Under the guise of free trade, all manner of ‘phony’ products are dumped on the Ghanaian market – from sub-standard cables to fake pharmaceutical products and agro-chemicals that cannot be verified. As a result, there is little evidence to prove the damage done to the environment and individual health.
The Standards Authority is purposed to ensure that only certified products enter the Ghanaian market, and they must be commended for the initiative. According to the GSA, Bureau Veritas has been appointed to carry out the verification process worldwide and deliver the EasyPASS certificate in conformity with the standards which will ensure imported products are verified before they are brought in.
While lauding the GSA for its vigilance, the whole exercise will not be successful unless importers become a part of it and observe the regulations. Just today, we received news of raids conducted by the Food and Drugs Authority in Kumasi, in search of Tramadol which is being sold over the counter in pharmacies with some quite devastating effects.
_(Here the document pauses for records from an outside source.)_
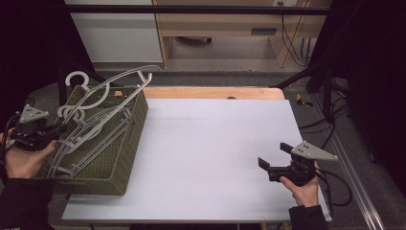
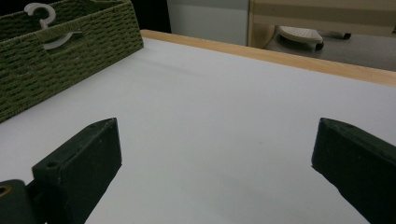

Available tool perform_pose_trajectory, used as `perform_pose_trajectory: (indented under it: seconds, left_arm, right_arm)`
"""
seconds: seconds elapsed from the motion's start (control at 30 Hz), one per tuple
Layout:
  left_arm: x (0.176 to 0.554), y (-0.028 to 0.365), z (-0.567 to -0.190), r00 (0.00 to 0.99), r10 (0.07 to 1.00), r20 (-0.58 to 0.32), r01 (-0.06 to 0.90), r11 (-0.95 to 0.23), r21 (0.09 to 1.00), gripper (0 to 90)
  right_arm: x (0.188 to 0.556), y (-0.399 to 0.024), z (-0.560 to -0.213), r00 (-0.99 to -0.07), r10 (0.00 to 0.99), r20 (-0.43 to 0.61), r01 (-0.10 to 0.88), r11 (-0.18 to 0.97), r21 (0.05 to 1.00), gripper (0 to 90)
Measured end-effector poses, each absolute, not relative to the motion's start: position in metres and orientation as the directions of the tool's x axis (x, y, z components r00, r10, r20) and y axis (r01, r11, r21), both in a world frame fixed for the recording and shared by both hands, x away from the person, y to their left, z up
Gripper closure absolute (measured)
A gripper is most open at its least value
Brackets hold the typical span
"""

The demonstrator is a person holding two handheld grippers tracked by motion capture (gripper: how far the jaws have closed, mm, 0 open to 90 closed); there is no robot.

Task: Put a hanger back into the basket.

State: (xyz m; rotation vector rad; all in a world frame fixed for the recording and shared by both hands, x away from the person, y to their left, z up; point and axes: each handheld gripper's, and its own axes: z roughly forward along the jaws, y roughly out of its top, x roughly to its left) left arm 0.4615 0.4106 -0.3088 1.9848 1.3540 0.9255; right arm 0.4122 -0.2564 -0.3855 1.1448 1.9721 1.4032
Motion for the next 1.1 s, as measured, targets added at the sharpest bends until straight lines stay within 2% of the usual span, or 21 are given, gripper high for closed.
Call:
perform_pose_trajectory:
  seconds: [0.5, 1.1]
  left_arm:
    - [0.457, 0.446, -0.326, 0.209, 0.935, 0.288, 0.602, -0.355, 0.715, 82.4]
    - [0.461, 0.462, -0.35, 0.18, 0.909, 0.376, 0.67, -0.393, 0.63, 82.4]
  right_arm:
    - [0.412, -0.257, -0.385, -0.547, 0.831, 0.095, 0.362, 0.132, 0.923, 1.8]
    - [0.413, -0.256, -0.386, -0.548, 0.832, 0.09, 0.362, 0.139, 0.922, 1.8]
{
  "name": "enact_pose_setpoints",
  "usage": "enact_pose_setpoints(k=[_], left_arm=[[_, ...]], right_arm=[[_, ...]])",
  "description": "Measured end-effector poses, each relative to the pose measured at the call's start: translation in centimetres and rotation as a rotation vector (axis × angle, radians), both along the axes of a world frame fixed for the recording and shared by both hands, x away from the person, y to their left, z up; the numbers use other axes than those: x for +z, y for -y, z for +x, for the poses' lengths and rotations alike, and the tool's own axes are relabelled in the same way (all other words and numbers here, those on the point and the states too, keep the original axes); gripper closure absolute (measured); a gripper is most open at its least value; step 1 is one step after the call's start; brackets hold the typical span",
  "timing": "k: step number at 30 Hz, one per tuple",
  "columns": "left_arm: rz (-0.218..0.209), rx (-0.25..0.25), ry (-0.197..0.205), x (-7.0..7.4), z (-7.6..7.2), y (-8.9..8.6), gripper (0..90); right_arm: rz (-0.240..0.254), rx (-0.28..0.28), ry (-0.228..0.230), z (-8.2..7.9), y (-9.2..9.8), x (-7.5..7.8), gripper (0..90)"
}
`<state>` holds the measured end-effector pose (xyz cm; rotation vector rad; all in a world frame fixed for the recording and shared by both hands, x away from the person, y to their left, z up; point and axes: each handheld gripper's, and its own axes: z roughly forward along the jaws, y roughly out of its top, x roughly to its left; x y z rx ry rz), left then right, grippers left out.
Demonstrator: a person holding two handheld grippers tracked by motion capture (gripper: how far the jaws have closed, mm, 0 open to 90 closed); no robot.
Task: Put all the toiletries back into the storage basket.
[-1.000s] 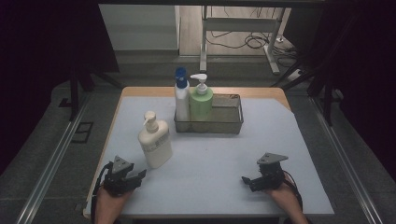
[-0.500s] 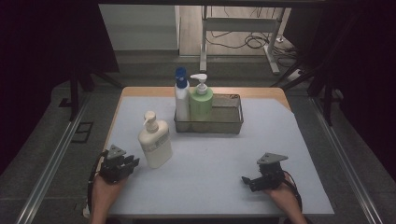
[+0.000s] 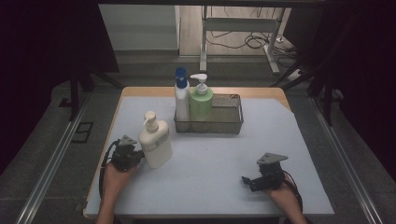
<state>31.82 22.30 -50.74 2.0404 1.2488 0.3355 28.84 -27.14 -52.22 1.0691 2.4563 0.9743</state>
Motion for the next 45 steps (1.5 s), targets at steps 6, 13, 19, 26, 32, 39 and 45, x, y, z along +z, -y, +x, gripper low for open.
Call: enact_pose_setpoints(k=[6, 13, 19, 26, 32, 39, 45], left_arm=[[-0.046, 0.001, -0.006, -0.5, 0.1, -0.2, 89.0], [-0.065, -0.019, -0.006, -0.7, 0.0, 0.2, 89.1], [-0.068, -0.054, 0.001, -0.8, 0.1, 1.6, 89.1], [-0.085, -0.078, -0.006, -0.9, -0.2, 2.5, 89.1], [-0.093, -0.080, -0.014, -1.0, -0.4, 2.9, 89.2], [-0.090, -0.105, -0.020, -1.0, -0.6, 4.0, 89.2], [-0.087, -0.125, -0.025, -0.9, -0.9, 5.1, 89.2]], right_arm=[[0.001, 0.000, -0.003, 0.0, 0.0, 0.0, 0.0], [0.000, 0.000, -0.001, 0.0, 0.0, 0.0, 0.0], [-0.001, -0.001, -0.003, 0.0, 0.0, 0.0, 0.0], [-0.001, -0.002, -0.003, 0.0, 0.0, 0.0, 0.0], [-0.002, -0.001, 0.000, 0.0, 0.0, 0.0, 0.0], [-0.002, -0.002, -0.001, 0.0, 0.0, 0.0, 0.0], [0.000, 0.000, 0.002, 0.0, 0.0, 0.0, 0.0]])
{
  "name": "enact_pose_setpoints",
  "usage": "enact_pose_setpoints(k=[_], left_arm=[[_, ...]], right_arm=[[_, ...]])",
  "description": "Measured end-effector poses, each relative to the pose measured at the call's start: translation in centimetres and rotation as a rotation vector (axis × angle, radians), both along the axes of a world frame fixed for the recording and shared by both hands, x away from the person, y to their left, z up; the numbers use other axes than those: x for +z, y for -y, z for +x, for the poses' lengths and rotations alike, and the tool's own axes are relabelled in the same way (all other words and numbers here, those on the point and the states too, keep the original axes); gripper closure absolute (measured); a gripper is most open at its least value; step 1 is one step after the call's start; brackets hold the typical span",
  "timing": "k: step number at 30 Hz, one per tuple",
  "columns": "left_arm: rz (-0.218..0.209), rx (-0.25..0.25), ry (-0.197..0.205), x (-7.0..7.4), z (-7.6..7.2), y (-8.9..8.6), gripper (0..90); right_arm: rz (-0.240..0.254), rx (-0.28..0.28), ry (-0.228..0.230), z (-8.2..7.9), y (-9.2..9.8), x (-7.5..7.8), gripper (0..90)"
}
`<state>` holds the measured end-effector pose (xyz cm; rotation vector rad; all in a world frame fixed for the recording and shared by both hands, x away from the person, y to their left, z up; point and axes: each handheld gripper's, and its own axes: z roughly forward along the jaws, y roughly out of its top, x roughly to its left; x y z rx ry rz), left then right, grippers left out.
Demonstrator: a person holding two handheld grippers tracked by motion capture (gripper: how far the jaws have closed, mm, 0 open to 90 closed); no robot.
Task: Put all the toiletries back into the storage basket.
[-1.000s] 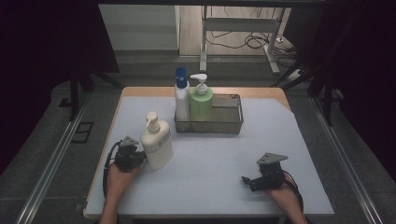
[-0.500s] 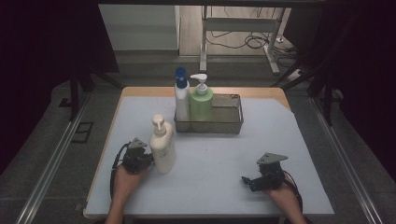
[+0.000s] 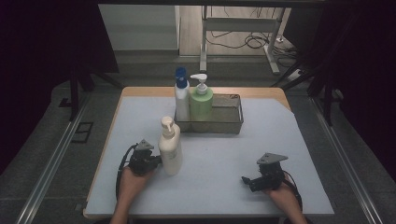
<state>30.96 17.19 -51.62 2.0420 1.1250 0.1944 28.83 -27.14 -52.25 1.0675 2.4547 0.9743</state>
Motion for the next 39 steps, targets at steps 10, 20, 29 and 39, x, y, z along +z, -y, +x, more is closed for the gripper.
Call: enact_pose_setpoints(k=[10, 20, 29, 39], left_arm=[[0.008, -0.036, 0.000, 0.2, -0.9, 1.5, 89.2], [0.020, -0.072, 0.001, 0.4, -1.7, 2.6, 89.1], [0.025, -0.107, 0.000, 0.6, -2.0, 3.8, 89.1], [0.011, -0.158, 0.002, 0.7, -2.2, 5.7, 88.9]], right_arm=[[0.001, 0.001, 0.001, 0.0, 0.0, 0.0, 0.0], [0.003, 0.001, -0.001, 0.0, 0.0, 0.0, 0.0], [0.003, 0.000, 0.001, 0.0, 0.0, 0.0, 0.0], [0.003, 0.000, 0.000, 0.0, 0.0, 0.0, 0.0]])
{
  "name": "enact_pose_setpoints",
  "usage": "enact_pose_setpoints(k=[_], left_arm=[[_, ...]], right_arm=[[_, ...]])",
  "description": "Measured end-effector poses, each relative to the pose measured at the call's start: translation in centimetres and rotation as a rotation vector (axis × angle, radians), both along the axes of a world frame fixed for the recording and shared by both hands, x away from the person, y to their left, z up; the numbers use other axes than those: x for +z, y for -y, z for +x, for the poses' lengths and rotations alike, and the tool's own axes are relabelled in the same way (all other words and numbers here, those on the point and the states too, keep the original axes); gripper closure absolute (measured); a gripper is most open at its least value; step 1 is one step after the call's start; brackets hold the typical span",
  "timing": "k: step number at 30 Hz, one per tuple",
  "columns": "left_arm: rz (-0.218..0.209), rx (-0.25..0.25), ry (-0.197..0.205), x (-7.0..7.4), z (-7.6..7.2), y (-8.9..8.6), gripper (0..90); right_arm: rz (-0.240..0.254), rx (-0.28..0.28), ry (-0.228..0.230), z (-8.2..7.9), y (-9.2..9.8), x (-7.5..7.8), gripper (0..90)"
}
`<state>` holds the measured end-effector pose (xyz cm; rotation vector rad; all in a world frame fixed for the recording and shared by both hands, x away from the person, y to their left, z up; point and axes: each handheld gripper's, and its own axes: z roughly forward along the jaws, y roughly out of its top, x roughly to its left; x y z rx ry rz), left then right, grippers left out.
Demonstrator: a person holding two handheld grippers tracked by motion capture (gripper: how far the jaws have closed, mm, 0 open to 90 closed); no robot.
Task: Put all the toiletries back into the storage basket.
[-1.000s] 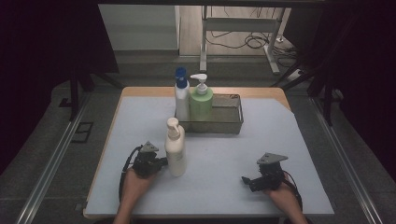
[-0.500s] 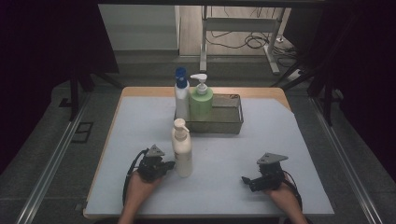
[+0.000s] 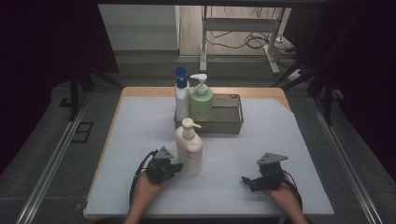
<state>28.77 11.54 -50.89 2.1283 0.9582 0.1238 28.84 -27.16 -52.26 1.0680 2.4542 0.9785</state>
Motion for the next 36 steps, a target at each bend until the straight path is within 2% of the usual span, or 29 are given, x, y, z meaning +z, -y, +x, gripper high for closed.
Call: enact_pose_setpoints(k=[6, 9, 15, 19, 22, 26, 30, 36], left_arm=[[-0.006, -0.018, 0.001, -0.2, 0.2, 1.1, 88.8], [0.007, -0.018, 0.004, -0.3, 0.4, 1.5, 88.8], [0.028, -0.014, 0.020, 0.0, 0.0, 1.3, 83.1], [0.034, 0.008, 0.038, 0.5, -0.4, 0.6, 74.1], [0.047, 0.025, 0.050, 0.7, -0.9, 0.0, 66.1], [0.061, 0.029, 0.064, 0.8, -1.5, -0.4, 55.6], [0.066, 0.052, 0.066, 0.7, -2.1, -1.0, 47.0], [0.074, 0.094, 0.058, 0.2, -3.1, -2.3, 29.3]], right_arm=[[0.000, 0.000, 0.000, 0.0, 0.0, 0.0, 0.0], [-0.001, 0.000, 0.001, 0.0, 0.0, 0.0, 0.0], [-0.001, 0.000, -0.003, 0.0, 0.0, 0.0, 0.0], [-0.003, -0.001, -0.004, 0.0, 0.0, 0.1, 0.1], [-0.010, 0.006, -0.012, 0.0, 0.1, 0.4, 4.0], [0.009, 0.012, 0.000, -0.1, 0.3, 1.0, 5.0], [0.011, 0.021, 0.004, -0.2, 0.2, 1.4, 4.2], [0.017, 0.049, 0.008, -0.5, -0.5, 2.0, 1.7]])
With EasyPASS certification demanded by May 1st this year, we believe the incidence of fake pharmaceutical products entering the market will be greatly reduced. This requires the concerted effort of us all, as vigilance in such circumstances is key to its reduction.
Africa and developing countries tend to be a dumping-ground for inferior products since it is assumed we have weak regulatory regimes. It is high time we proved them wrong and prevent such products from entering our world.